The structural analysis of the metamorphic belt and allochthonous terranes, which represent the lower and upper plates of the Eocene subduction/obduction complex of New Caledonia respectively, unravels a multi-step evolution. At subduction inception, the originally N-S trending northern Norfolk/New Caledonia Ridge was moving northward as recorded by sheared lower Eocene dykes of the Peridotite Nappe. Fast exhumation of the fore-arc mantle in transtensional conditions was recorded by the injection of fore-arc magmas through fast-cooling peridotites, followed by the occurrence of antigorite- and tremolite-bearing crack seals in small-scale transcurrent or oblique-slip faults.
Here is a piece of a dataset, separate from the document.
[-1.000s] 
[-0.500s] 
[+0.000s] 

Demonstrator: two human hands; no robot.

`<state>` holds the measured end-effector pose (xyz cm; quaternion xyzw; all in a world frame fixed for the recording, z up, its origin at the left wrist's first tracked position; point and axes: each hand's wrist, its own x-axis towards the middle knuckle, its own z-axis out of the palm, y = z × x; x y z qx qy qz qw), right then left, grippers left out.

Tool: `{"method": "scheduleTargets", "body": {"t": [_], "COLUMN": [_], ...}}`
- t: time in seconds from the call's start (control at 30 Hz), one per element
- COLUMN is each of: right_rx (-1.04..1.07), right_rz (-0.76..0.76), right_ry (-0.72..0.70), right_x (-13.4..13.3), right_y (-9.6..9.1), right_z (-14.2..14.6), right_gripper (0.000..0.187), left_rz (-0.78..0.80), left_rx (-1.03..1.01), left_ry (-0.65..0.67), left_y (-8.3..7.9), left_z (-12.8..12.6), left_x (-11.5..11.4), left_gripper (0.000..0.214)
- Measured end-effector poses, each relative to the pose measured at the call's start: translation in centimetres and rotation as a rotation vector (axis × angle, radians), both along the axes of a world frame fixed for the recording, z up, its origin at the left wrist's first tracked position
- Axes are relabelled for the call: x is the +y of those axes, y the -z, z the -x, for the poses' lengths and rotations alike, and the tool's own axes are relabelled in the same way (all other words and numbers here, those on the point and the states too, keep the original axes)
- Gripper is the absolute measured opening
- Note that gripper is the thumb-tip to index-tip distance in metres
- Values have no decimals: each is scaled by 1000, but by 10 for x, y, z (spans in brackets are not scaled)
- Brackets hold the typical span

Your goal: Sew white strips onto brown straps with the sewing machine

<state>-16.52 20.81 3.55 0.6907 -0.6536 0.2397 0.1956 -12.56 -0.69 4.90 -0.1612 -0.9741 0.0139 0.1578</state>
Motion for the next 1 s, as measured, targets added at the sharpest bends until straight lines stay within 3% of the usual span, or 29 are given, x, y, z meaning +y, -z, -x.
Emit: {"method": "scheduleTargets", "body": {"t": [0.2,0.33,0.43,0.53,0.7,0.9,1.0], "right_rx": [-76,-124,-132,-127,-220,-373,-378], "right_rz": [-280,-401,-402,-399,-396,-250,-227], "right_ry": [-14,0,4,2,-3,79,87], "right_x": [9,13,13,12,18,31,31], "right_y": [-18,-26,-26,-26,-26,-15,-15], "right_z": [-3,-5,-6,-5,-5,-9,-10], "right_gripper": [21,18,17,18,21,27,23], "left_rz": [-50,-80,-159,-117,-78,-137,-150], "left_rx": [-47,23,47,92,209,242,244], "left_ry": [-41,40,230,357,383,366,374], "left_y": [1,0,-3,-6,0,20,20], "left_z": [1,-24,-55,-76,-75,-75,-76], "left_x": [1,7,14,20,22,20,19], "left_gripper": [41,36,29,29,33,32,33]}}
Meanwhile, slices of the oceanic crust of the lower plate were scrapped off and accumulated in the fore-arc region while some elements were dragged down into the subduction zone and contributed to the formation of eclogite facies mélange. When the tip of the New Caledonia Ridge reached the trench, it progressively jammed the subduction. Meanwhile, the oblique slip and coeval rotation of the arc due to the opening of the north Loyalty back-arc basin provoked the dextral transcurrent folding of already accreted ocean crust slices and metamorphic units on the course of exhumation. Bulk counterclockwise rotation of 56° ± 5° was recorded in the foreland basin by paleomagnetic data of sediments from the 45–35 Ma time interval. The final obduction of fore-arc peridotites occurred with top-to-the-SW kinematics when the island had already reached its present orientation.